鍾嶸的《詩品》評價了3世紀到6世紀的122位詩人,並給他們列出了品第,成為“了解六朝時期詩歌接受史的主要資源”[97]。作為中國文學批評史上第一部詩評專著,《詩品》品詩的理論標準、批評實踐以及獨特的批評話語,均引起了英美漢學家較大的學術興趣。
費維廉認為鍾嶸的《詩品》將範圍限於對抒情詩的批評,因而更具有現代性的意味。“鍾嶸論詩的中心觀點是:詩歌的本質在於‘言誌’(expressing the states of mind),即詩歌是一種對個人的反映,不要摻雜過多的格律與典故。”[98]但鍾嶸的批評視域也經常集中於山水詩與詩的藝術表述,二者可以寄詩人的情感於山水之中。這樣,能表達情感的詩人即鍾嶸所謂的上品詩人;而僅以藝術表現見長的詩人則屬中品;以上兩方麵都達不到的,屬於下品。費氏說,鍾嶸對詩人的品第,引起了頗多爭議,如對被列入中品的陶潛,大多數傳統及現代的批評家都傾向於將其列入上品之最優秀的詩人。
魏世德(John Timothy Wixted)在《鍾嶸〈詩品〉中的品評本質》(The Nature of Evaluation in the Shin-p’in[Gradings of Poets]by Chung Hung)中也對鍾嶸的批評標準進行了探析。他分析說,《詩品》將詩人列為上品、中品與下品三個等級的分類法受魏晉以來品藻人物之風的影響,但其對單個詩人的評價頗為客觀,並富有見地。
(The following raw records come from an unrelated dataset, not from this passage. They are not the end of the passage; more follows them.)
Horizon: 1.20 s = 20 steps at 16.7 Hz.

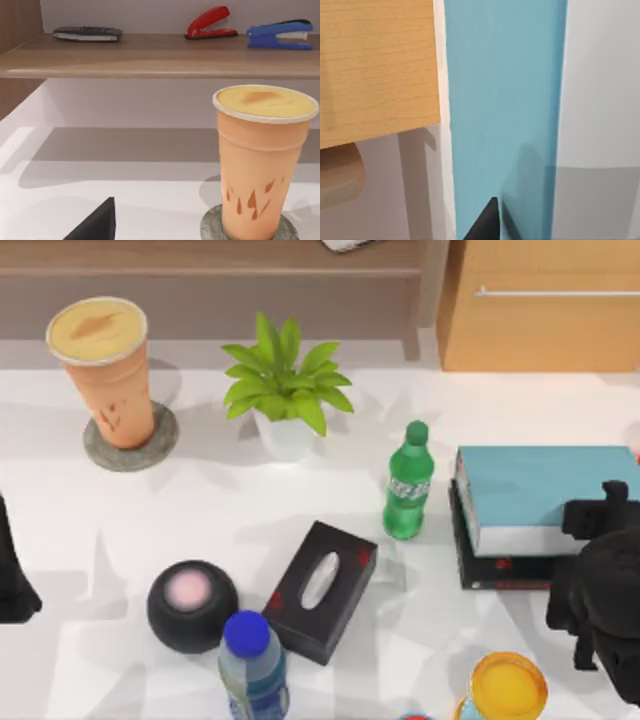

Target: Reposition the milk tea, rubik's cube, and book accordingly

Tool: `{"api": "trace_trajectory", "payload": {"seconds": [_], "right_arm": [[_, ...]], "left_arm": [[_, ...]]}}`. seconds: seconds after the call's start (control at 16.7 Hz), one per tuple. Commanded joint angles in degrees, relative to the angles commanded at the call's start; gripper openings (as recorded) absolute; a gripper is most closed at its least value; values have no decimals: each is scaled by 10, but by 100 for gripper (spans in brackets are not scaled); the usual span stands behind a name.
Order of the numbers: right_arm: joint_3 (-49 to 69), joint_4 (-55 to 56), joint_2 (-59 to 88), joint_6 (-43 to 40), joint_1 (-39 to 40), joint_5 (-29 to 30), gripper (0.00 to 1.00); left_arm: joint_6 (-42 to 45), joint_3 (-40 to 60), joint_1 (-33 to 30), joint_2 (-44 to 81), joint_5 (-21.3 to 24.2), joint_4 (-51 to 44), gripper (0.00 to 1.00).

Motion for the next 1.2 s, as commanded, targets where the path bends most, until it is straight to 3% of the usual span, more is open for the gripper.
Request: {"api": "trace_trajectory", "payload": {"seconds": [0.72,1.2], "right_arm": [[6,14,17,-5,-8,-6,0],[6,14,17,-5,-8,-6,60]], "left_arm": [[0,0,0,0,0,0,100],[0,0,0,0,0,0,100]]}}
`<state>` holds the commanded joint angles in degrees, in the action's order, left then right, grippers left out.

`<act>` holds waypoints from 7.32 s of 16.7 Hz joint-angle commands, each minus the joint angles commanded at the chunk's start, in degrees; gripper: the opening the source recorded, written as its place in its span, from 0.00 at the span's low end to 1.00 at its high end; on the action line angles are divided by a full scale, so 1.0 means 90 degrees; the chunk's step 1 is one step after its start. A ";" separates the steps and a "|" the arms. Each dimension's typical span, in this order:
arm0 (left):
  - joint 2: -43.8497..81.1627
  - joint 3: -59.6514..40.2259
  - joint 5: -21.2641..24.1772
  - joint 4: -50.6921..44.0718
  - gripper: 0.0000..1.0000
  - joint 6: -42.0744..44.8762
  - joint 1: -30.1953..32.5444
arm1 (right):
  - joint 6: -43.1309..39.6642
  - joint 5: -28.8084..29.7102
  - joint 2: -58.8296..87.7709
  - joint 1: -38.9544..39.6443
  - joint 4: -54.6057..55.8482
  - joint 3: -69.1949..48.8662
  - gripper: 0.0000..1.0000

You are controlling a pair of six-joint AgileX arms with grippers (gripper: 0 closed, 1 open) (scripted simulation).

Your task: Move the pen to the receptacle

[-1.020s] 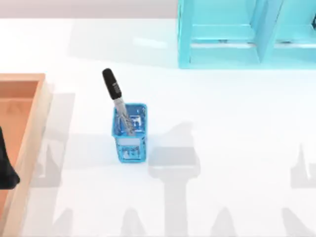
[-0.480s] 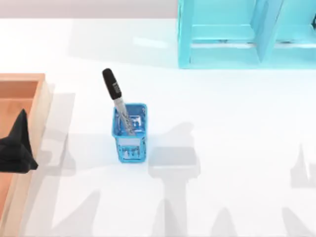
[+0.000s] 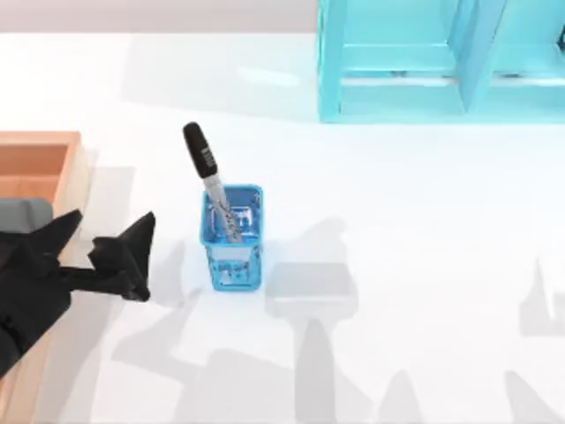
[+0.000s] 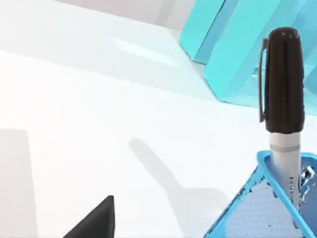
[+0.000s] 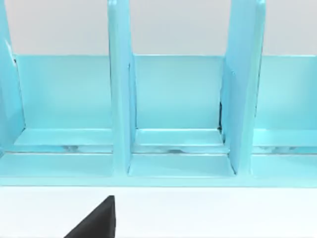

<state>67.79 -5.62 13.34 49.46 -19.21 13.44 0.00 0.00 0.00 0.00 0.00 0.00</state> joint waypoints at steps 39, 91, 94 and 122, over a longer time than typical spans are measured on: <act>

魏氏通過解讀《詩品序》,認為鍾嶸所執的批評標準為注重詩歌的表現功能,即“詩歌是個體情感體驗的直接與真實表達”[99],強調“直尋”,“強烈反對在詩歌中使用典故”[100]。但是,這一標準並未在其具體的批評實踐中被全麵貫徹。在品評具體詩人時,對“喜用古事”的顏延之、“動輒用事”的任舫,鍾嶸將其都歸入“中品”,而將更加不符合如上標準的謝靈運列入“上品”。據此,魏氏認為鍾嶸評詩重詩之整體效果,如評謝靈運詩“麗典新聲絡繹奔會”,卻如“青鬆之拔灌木,白玉之映塵沙,未足貶其高潔也”。魏氏進而分析說,鍾嶸並非簡單地用某一僵化的標準來衡量所有的詩人;相反,他具體指出各個詩人的特點。例如,我們或許不同意他將陶潛歸入“中品”,但又不得不讚同他對陶潛的具體評述:“文體省淨,殆無長語。篤意真古,辭興婉愜”,“古今隱逸詩人之宗”。魏世德說:“鍾嶸並沒有依據終極結論對詩人進行簡單化處理,相反,他使用描述性價值評判的方式指出了每位詩人的特點。”[101]正是這一點,奠定了鍾嶸作為文學批評家的曆史地位。